- _Exercise brief_
Look through the listing for the word "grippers". Copy each line that has it.

- _Collected material_
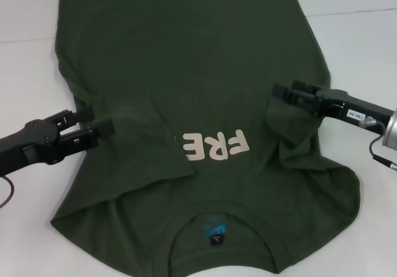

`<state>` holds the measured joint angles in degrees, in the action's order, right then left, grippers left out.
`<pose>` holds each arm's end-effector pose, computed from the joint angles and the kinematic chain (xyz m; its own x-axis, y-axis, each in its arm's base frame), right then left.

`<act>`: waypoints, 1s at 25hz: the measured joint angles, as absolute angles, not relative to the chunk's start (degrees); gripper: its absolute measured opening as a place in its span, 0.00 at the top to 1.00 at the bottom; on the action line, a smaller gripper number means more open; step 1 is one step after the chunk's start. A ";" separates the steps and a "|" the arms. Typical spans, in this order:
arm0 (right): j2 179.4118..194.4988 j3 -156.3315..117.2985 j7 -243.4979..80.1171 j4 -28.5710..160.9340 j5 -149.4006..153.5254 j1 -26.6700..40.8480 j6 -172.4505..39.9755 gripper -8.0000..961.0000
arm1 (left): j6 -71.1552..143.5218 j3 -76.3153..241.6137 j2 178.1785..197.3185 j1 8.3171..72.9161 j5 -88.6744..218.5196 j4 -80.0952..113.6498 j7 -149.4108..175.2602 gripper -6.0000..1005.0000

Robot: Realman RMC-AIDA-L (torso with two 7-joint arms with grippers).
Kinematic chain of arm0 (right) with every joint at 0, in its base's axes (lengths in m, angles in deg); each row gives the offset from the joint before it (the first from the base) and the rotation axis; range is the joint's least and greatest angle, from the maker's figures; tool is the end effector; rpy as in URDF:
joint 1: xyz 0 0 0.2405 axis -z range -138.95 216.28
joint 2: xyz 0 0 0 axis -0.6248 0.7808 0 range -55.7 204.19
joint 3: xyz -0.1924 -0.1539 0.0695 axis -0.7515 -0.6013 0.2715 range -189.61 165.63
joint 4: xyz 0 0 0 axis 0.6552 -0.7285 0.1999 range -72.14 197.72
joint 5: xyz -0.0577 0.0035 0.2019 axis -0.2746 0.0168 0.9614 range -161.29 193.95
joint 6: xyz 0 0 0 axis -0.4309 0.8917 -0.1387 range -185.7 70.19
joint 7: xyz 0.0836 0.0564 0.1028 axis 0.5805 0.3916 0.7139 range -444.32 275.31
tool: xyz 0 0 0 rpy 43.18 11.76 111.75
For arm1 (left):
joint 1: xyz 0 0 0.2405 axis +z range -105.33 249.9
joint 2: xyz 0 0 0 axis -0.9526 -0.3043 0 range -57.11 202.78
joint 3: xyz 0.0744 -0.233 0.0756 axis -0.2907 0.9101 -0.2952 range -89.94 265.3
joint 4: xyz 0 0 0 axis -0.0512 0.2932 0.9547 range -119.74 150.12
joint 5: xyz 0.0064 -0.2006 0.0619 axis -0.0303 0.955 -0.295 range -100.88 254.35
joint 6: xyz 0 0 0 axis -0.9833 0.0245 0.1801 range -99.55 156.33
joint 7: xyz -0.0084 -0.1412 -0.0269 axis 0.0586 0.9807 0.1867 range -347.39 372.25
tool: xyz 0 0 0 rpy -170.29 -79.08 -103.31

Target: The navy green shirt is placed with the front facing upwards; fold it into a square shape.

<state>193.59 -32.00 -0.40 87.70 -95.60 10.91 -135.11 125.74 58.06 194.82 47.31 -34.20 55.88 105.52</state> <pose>0.3206 0.3281 0.0024 0.4019 -0.5096 -0.7608 -0.8588 -0.4981 -0.1199 -0.2715 0.3014 0.0180 0.5001 0.5190 0.6932 0.6846 -0.7271 0.0505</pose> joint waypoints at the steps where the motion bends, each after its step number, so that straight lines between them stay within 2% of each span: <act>1: 193.59 -31.97 -1.39 87.71 -95.13 11.39 -136.12 0.19 | 126.02 58.06 194.82 47.33 -34.30 55.90 105.52 0.12; 2: 193.59 -31.97 -2.01 87.72 -94.73 11.73 -136.75 0.16 | 126.35 58.07 194.83 47.38 -34.33 55.92 105.50 0.12; 11: 193.01 -32.05 -5.11 88.26 -93.88 15.74 -143.61 0.17 | 128.44 58.15 194.83 47.53 -34.56 56.03 105.46 0.12; 18: 193.14 -32.50 -5.18 91.87 -94.29 21.30 -145.83 0.17 | 130.36 58.09 194.82 47.50 -34.68 55.85 105.75 0.12; 25: 192.01 -32.50 -5.56 95.27 -94.78 26.34 -148.71 0.17 | 134.11 58.03 194.88 47.53 -35.44 55.42 105.90 0.12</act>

- _Response to the task_
`<state>` holds the measured joint angles in degrees, in the action's order, right then left, grippers left out.
Robot: Realman RMC-AIDA-L (torso with two 7-joint arms with grippers).

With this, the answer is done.